Lebih asyik lagi jika di persawahan muncul burung-burung kuntul. Burung-burung itu mencari anak-anak ikan yang kesasar di lumpur sawah. Biasanya burung kuntul muncul berkawan, puluhan, mungkin ratusan, mereka saling berebut bila salah satu di antara mereka berhasil mendapatkan ikan. Triani dan Subi senang melihat burung-burung itu saling berebut mangsa. Bila musim tanam usai, saat batang-batang padi mulai beranjak muda, kawanan burung kuntul akan muncul lagi di sana dalam jumlah lebih banyak. Kali ini mereka mencari anak-anak ikan di sepanjang tali air. Tak jarang burung kuntul itu bermalam di sana.
“Jika besar nanti, aku mau jadi petani saja. Aku mau agar sawah-sawah di sini hasil panennya besar,” kata Subi setelah mereka melepas lelah di rangkang di sudut sawah Emak.
“Tapi aku tak mau kawin sama petani. Aku akan cari suami sama-sama guru,” timpal Triani.
“Biar saja. Aku juga tak suka beristrikan ibu guru.”
“Kenapa?”
“Aku takut telat makan siang.”
“Kok telat?”
“Kamu pasti asyik mengurus anak-anak di sekolah, dan terlambat pulang untuk masak.”
“Oh, iya ya, hahaha...!”
“Enakan jadi petani. Siang mengurus sawah dan malam hari bisa tertidur lelap,” tanggap Subi.
“Makannya kapan?”
“Oh, iya ya, hahaha...!”
Mereka kemudian tergelak bersama. Mereka baru beranjak dari rangkang saat Emak dan Abah bersiap beranjak pulang dari sawah. Saat itu biasanya matahari sudah tepat di atas ubun-ubun. Burung-burung kuntul pun beterbangan dari sawah menghindari sengatan panas.

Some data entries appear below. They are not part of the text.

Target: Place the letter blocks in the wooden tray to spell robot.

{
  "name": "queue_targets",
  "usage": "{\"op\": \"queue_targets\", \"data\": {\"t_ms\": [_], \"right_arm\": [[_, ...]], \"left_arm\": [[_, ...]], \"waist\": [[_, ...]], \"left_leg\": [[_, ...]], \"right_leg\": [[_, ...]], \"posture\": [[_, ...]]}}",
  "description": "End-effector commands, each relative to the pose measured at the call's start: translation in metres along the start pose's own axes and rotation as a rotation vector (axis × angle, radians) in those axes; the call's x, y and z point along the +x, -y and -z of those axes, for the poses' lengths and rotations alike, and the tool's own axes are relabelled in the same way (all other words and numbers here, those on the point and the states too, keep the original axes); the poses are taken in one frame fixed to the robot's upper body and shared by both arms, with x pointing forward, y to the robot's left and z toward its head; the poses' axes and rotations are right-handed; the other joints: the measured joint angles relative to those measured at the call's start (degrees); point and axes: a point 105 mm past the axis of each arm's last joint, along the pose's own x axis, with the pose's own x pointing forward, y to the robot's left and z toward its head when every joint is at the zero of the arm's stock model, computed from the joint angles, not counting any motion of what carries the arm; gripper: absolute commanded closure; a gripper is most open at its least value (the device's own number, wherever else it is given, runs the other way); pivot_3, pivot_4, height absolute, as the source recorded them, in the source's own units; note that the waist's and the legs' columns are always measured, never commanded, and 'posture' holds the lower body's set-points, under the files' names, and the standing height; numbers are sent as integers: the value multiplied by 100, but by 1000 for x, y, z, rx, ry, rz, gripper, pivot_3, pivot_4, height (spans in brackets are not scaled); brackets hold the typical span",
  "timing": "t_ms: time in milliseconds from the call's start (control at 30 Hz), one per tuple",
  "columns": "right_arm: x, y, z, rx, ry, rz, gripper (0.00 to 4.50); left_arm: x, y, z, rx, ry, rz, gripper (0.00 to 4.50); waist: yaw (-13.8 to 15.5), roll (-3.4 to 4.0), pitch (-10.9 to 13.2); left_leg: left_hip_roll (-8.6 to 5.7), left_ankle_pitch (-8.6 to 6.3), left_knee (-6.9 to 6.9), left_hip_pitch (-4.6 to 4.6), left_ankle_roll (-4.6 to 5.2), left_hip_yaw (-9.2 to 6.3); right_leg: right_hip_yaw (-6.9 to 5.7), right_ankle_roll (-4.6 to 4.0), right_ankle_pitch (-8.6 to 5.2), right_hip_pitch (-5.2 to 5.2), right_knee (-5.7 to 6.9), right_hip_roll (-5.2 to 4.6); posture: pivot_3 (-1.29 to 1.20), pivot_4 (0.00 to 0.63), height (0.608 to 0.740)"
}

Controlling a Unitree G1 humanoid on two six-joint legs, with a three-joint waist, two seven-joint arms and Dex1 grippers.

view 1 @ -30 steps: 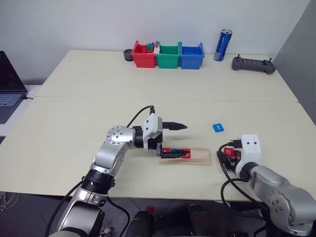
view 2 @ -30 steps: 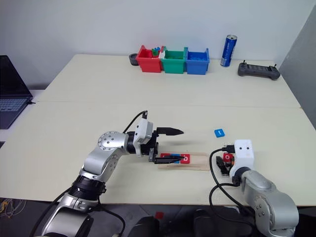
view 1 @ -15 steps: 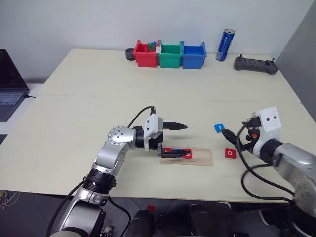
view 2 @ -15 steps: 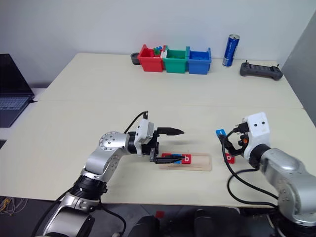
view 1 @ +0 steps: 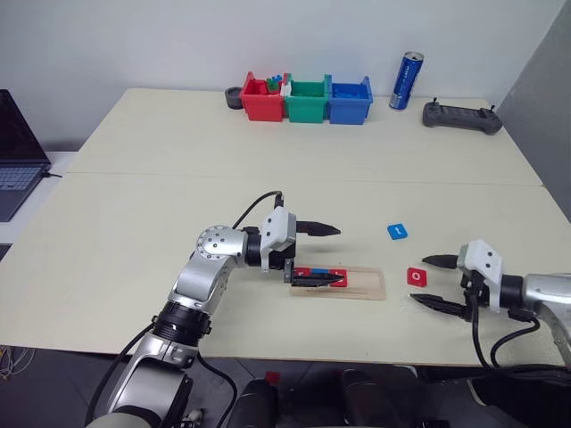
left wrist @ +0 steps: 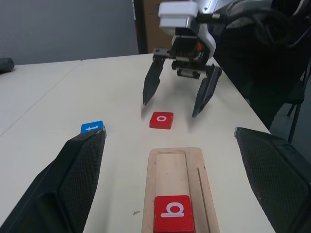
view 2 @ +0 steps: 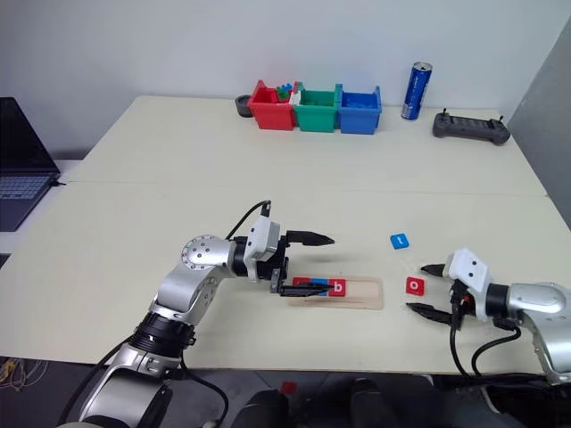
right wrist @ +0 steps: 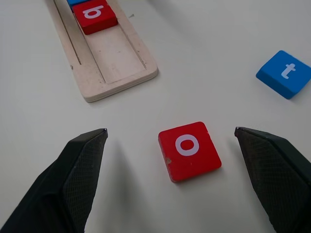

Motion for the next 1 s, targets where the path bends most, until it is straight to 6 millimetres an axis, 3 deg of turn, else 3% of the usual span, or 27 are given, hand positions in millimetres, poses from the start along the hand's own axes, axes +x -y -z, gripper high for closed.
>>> {"op": "queue_targets", "data": {"t_ms": [33, 433, 533, 767, 1000], "right_arm": [[2, 4, 1, -12, 2, -17, 27], [0, 16, 11, 33, -48, -55, 27], [-3, 16, 15, 15, -66, -64, 667], [-6, 19, 10, 4, -61, -69, 3051], [10, 14, -36, -96, 52, -102, 3050]], "left_arm": [[0, -2, -9, 39, 9, -4, 0], [-3, -2, -10, 39, 1, -13, 0], [-4, -2, -9, 40, -4, -14, 0], [-3, -3, -9, 43, -6, -13, 0], [-3, -3, -9, 47, -4, -12, 0]], "waist": [[15, 0, 0], [62, 1, 0], [78, 1, -1], [90, 2, -1], [67, 2, -1]], "left_leg": [[0, 0, 0, -1, 0, -1], [-2, 0, 3, -1, 0, -2], [-2, 0, 3, -1, 0, -3], [-2, 0, 3, -1, 0, -2], [0, 0, 3, 0, -1, -1]], "right_leg": [[0, 0, 0, 0, 0, -1], [-1, 0, 1, 0, 0, -3], [-1, 0, 1, 0, 0, -3], [-1, 0, 1, 0, 1, -3], [0, 0, 2, -2, 5, -2]], "posture": [[0, 150, 740], [0, 150, 740], [0, 150, 740], [0, 150, 740], [0, 150, 740]]}}
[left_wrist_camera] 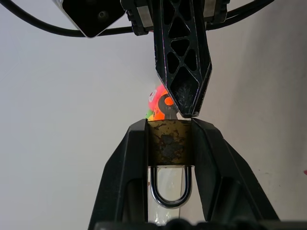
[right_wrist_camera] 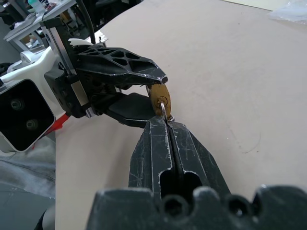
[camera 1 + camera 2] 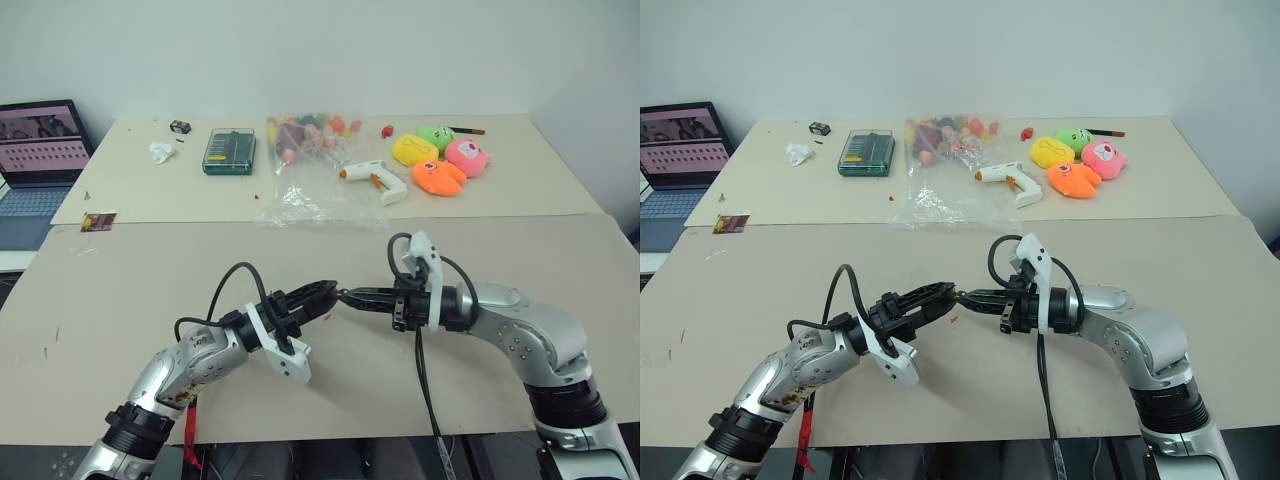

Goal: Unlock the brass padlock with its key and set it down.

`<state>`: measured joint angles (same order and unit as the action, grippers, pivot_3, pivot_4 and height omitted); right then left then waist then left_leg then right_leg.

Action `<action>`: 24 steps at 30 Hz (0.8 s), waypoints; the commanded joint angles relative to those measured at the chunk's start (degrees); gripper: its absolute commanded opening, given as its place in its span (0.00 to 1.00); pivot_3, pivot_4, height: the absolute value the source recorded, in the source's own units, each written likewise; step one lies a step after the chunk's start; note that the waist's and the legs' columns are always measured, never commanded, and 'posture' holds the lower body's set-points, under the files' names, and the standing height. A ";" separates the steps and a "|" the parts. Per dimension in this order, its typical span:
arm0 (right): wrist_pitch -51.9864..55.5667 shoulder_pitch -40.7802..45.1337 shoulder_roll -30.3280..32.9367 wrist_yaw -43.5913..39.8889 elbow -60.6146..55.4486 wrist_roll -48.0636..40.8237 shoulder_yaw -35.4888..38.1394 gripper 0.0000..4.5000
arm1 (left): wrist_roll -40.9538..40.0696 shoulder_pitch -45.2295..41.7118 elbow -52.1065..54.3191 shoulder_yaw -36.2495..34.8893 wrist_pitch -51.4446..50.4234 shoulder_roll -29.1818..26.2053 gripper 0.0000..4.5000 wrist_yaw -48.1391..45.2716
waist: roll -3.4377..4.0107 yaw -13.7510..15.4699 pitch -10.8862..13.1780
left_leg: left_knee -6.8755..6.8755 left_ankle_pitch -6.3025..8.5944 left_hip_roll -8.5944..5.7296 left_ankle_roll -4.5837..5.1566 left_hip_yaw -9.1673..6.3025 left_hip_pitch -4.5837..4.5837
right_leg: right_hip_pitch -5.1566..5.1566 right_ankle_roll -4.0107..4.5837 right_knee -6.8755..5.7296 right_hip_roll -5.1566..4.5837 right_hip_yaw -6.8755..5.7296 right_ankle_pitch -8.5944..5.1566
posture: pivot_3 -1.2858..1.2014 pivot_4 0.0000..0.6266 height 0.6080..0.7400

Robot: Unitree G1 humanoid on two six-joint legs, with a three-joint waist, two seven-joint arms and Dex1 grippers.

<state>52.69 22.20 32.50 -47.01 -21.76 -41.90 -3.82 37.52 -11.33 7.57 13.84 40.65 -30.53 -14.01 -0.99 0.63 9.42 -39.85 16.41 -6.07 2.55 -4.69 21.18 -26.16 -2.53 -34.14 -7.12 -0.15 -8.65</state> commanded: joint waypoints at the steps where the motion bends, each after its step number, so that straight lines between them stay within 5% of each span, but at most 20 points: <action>1: 0.07 1.57 0.79 -0.15 -2.14 -1.71 1.97 0.01 | -1.79 -0.54 2.35 0.11 -0.55 0.39 0.17 -0.27 | 0.00 0.00 0.00 | 0.00 0.00 0.00 0.00 0.00 0.00 | 0.00 0.00 0.00 0.00 0.00 0.00 | 0.52 0.24 1.00; 3: 0.12 1.53 1.02 -0.33 -2.20 -1.87 2.09 0.01 | -2.02 -0.56 2.58 0.14 -0.79 0.38 0.17 -0.51 | 0.00 -0.01 0.00 | 0.00 0.00 0.00 0.00 0.00 0.00 | 0.00 0.00 0.00 0.00 0.00 0.00 | 0.52 0.24 1.00; 9: -0.44 1.44 1.48 -0.13 -2.26 -1.70 2.29 0.43 | -2.60 -0.56 2.84 0.06 -1.24 0.36 0.17 -0.94 | 0.00 0.01 0.00 | 0.00 0.00 0.00 0.01 0.00 0.00 | 0.00 0.00 0.00 0.00 0.00 0.00 | 0.52 0.24 1.00; 16: 0.54 1.39 1.77 -0.04 -2.19 -3.38 2.99 0.43 | -4.21 -0.57 1.73 -0.88 0.00 -1.08 0.17 -0.81 | 0.00 0.01 0.00 | 0.00 0.00 0.00 0.01 0.01 0.00 | 0.00 0.00 0.00 0.00 0.00 0.00 | 0.52 0.24 1.00; 22: 0.93 1.30 1.80 0.02 -1.96 -4.52 3.28 0.04 | -5.27 -1.11 0.38 -1.07 0.87 -2.13 0.17 -0.59 | 0.00 0.02 0.00 | 0.00 0.01 0.00 0.01 0.00 0.00 | 0.00 0.00 0.00 0.00 0.01 0.00 | 0.52 0.24 1.00; 24: 0.78 1.13 1.90 -0.02 -1.90 -4.67 3.30 0.01 | -5.56 -1.47 -0.31 -1.12 1.21 -2.37 0.17 -0.54 | 0.00 0.03 0.00 | 0.00 0.01 0.00 0.01 0.01 0.00 | 0.00 0.00 0.01 0.00 0.01 0.00 | 0.52 0.24 1.00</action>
<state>53.25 22.88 33.97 -47.15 -21.96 -45.35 -2.21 33.56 -11.91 7.17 13.62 40.97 -32.44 -15.22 -0.99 0.67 9.42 -39.85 16.41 -6.06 2.56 -4.68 21.18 -26.15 -2.53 -34.13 -7.12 -0.15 -8.65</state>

Tapi kenangan itu telah lama berlalu. Ah, Subi, tahukah kau Subi, laki-laki aneh dan asing itu sama sekali tak pernah hinggap di hati Triani. Hanya setengah tahun laki-laki aneh itu mengisi malam-malam Triani, kemudian ia hengkang dari rumah batu bersama teman-temannya. Meskipun masih berstatus suami, tapi laki-laki aneh itu tak pernah lagi berkabar pada Triani. Laki-laki aneh dan asing yang kembali ke negeri entah. Biarlah. Sebelas tahun bukan waktu singkat untuk mendapat kabar dari orang yang tak pernah diharapkan datang.
Bahkan Triani tak ingin lagi sekedar menyebut nama laki-laki aneh itu.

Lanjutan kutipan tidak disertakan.